サー先生。マンクト アンクト メヘル テン メ セクト テンあなたと一緒にゆきたかった


 掠れる小声で告げたランは、ゆっくりと目を閉じ、その後、呼吸を止めた。


 クローエンの左手を握っていた小さな手が、ぱたりと地面に落ちる。

 その瞬間、クローエンが、引っかかるような吐息をこぼす。それは、小さく悲鳴を上げたようにも聞こえた。

 

 ランを地面に寝かせ、胸の上で両手を組ませたクローエンは、自分の右手の指先に口づけると、その指先をランの額にあてる。


バク セクト ネフル良き魂の解放を……」


 神語で祈りの呪文を紡ぐ。次いで、愛おしむようにランの頭を撫でた彼は最後に、痩せた小さな胸に掌をそっと置いた。


 聖女エラが、アミリアに支えられながらランに歩み寄り、胸の上で握られた手を、彼女の白い手で包み込む。


 顔を伏せた聖女は両の目を閉じ、死者に対して幾度も繰り返してきた地上界の祈りを捧げる。

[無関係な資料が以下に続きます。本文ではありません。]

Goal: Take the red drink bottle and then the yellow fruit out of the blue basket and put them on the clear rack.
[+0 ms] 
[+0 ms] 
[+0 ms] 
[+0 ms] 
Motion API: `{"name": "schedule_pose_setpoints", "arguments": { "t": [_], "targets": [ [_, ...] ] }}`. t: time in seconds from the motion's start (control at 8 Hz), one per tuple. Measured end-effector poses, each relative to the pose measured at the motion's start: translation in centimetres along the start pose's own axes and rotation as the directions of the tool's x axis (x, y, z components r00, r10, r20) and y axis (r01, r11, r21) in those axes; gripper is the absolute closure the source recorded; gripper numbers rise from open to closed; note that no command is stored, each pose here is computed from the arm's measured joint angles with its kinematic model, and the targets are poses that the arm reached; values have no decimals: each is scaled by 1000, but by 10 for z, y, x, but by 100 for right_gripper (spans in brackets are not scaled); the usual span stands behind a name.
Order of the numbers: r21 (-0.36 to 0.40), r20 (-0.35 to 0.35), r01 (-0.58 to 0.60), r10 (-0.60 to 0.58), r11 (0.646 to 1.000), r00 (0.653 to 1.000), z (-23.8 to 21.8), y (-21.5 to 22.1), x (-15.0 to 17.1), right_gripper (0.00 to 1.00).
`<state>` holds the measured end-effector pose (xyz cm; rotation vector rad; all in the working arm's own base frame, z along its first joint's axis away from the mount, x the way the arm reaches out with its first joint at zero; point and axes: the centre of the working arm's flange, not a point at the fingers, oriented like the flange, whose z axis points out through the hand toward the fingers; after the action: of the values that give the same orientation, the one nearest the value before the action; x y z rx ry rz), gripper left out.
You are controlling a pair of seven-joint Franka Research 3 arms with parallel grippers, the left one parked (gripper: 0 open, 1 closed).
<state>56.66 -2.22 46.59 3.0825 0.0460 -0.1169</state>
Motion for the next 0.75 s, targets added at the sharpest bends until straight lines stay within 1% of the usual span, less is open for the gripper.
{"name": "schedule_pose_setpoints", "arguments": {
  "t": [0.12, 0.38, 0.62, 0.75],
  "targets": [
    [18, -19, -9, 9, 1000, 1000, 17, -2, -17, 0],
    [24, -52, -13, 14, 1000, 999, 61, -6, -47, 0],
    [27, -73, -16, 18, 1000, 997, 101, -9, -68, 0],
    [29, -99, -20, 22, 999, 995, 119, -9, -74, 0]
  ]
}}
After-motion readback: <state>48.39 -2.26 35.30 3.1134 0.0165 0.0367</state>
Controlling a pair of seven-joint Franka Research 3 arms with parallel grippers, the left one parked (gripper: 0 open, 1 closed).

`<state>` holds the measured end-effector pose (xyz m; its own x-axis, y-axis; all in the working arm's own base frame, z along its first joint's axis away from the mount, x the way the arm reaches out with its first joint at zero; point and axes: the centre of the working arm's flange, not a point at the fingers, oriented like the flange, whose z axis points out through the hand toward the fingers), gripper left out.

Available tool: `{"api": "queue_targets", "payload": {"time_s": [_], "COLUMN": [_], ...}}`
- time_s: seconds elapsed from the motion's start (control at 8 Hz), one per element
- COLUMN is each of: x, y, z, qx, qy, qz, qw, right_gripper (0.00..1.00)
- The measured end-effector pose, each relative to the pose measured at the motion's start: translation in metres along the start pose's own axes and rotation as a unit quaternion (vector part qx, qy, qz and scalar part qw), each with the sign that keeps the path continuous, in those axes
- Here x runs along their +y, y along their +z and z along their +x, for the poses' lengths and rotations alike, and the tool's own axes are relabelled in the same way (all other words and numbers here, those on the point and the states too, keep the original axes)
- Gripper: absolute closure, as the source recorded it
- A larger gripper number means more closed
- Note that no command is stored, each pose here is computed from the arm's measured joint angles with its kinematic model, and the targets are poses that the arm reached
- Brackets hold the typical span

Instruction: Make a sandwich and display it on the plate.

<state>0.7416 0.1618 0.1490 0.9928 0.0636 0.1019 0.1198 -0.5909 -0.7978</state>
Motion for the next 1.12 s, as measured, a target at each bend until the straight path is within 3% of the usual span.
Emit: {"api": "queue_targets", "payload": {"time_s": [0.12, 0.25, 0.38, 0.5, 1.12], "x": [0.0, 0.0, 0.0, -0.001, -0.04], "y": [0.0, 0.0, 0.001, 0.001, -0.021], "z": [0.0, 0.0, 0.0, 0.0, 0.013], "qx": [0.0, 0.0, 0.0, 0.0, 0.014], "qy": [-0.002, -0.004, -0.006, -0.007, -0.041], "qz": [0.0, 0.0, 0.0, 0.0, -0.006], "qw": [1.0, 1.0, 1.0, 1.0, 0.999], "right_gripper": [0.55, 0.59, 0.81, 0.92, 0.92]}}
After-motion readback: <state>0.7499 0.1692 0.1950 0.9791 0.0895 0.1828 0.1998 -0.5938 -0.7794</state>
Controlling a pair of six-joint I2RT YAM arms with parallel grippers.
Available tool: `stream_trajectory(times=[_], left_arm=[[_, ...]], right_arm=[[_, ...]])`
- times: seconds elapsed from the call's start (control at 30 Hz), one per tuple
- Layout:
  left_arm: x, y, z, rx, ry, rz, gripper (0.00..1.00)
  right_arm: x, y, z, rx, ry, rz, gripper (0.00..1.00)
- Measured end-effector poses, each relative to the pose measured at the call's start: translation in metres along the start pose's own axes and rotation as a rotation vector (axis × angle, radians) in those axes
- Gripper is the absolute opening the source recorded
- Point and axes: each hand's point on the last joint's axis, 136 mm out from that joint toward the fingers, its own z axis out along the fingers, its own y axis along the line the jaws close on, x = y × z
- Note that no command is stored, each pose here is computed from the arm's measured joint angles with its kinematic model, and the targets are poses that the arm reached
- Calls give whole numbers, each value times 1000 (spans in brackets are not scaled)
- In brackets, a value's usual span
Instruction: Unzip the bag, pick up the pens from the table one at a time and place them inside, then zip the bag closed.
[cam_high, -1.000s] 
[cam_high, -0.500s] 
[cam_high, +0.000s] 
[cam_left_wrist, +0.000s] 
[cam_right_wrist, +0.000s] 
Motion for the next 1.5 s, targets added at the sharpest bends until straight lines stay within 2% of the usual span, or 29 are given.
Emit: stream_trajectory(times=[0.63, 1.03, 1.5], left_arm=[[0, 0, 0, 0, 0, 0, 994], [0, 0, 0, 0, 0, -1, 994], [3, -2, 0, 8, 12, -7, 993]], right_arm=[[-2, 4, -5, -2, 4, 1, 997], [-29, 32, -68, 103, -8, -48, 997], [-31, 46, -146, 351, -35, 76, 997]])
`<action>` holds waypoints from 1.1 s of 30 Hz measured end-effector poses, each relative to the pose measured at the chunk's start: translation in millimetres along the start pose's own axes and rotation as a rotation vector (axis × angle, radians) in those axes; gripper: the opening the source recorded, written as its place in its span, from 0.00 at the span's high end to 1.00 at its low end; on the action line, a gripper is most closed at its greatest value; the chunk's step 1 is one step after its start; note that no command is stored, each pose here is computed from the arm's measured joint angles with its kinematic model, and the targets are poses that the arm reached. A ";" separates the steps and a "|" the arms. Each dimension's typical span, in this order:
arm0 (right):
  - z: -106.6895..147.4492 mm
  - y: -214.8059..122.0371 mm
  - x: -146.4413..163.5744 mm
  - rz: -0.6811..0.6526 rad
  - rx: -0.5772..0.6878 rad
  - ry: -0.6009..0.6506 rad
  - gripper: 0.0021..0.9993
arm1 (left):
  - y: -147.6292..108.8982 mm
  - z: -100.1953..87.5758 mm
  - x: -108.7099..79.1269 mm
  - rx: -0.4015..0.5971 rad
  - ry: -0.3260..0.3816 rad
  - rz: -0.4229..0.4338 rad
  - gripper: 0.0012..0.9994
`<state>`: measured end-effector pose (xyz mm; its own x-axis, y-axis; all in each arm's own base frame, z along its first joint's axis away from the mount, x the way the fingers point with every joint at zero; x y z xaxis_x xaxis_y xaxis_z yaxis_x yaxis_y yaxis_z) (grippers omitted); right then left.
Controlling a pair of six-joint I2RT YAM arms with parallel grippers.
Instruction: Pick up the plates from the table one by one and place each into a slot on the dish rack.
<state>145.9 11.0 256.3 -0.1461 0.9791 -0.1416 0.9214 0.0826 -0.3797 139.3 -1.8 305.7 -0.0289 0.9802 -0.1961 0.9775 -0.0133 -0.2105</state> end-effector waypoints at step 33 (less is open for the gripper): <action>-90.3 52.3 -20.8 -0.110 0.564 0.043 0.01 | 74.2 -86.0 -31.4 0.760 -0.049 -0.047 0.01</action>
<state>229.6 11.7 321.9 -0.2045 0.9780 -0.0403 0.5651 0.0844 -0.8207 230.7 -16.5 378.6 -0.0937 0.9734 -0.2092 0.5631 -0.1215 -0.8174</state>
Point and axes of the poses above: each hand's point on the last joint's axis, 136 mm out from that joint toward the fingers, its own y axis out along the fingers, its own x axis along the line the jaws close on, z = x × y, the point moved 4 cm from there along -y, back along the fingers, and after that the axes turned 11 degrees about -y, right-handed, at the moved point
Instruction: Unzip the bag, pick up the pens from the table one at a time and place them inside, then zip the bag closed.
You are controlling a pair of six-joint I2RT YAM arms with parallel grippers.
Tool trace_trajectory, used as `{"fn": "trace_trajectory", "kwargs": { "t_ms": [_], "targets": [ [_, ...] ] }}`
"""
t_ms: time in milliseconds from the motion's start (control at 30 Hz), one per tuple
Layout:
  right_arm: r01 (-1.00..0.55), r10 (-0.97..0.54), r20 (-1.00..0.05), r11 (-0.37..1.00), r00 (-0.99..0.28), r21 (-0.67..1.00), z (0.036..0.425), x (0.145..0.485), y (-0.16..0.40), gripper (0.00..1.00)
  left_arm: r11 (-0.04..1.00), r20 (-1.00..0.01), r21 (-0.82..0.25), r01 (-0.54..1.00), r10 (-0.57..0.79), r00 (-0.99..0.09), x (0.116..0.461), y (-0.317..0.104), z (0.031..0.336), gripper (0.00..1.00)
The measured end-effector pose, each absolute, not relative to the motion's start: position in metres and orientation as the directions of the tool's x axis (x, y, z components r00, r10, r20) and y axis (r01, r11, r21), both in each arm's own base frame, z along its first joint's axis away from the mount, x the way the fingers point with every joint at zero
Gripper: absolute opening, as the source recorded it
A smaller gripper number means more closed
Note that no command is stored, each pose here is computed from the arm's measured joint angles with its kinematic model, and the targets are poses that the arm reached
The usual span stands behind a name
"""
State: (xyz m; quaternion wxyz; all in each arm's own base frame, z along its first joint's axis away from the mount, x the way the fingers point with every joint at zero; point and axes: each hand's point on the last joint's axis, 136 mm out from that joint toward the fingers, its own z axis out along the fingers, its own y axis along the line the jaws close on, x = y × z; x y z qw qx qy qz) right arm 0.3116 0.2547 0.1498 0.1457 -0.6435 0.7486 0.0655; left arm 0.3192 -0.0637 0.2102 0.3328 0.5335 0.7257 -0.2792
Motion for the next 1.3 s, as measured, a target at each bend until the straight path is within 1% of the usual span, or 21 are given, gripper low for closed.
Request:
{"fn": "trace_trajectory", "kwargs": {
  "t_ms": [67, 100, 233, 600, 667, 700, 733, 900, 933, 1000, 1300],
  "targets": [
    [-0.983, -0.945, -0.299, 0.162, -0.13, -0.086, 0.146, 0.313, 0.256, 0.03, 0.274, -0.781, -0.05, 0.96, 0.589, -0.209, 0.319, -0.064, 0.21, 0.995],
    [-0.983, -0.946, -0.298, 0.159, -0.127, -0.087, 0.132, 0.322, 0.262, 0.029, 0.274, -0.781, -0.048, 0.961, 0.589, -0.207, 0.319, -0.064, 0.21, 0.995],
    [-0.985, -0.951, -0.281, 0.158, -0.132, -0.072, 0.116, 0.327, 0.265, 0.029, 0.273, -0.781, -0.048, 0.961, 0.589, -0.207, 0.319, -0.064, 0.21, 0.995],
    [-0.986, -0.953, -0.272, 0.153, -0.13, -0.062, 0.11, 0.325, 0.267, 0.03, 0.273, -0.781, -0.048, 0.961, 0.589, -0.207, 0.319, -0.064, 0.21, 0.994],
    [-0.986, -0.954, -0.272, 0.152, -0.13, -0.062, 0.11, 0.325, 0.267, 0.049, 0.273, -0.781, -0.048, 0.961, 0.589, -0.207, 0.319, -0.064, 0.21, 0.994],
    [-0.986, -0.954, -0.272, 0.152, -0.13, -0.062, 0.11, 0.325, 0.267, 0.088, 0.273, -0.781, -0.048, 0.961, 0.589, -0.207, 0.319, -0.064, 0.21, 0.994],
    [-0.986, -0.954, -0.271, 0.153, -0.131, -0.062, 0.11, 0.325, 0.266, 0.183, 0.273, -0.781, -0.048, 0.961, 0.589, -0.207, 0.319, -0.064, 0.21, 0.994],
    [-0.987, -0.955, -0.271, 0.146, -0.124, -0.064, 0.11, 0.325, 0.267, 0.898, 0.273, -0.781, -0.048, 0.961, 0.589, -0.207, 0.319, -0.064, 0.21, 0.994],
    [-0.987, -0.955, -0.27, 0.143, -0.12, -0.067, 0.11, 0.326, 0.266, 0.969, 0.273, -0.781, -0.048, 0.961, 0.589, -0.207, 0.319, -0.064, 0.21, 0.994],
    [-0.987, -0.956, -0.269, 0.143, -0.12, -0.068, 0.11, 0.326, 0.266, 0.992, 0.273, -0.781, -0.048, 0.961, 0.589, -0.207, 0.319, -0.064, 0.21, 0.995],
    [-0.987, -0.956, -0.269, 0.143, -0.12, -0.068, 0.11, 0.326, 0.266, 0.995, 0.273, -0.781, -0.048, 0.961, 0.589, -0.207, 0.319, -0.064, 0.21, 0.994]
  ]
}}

「どうぞ、自由になった御魂みたまが、彼の家へ帰れますように。彼の御霊が、心が、温かな光と安らぎで満たされますように。この世に戻ってきた暁には、愛する人との再会を果たせますように。神々よ。どうぞ、この子をお導きください……」


「敬意を持って彼を送ろう。神族の王子に相応しい旅立ちを」


 胸に右手をあてたエイドリアスが、跪いて頭を垂れた。それに続いて、武器を置いたリューク達も同じように跪き、神族の王子の最後に哀悼の意を表す。


 皆が一様に目を伏せる中、クローエンだけが空を仰ぎ、涙に濡れた赤碧の目を眩しそうに細めていた。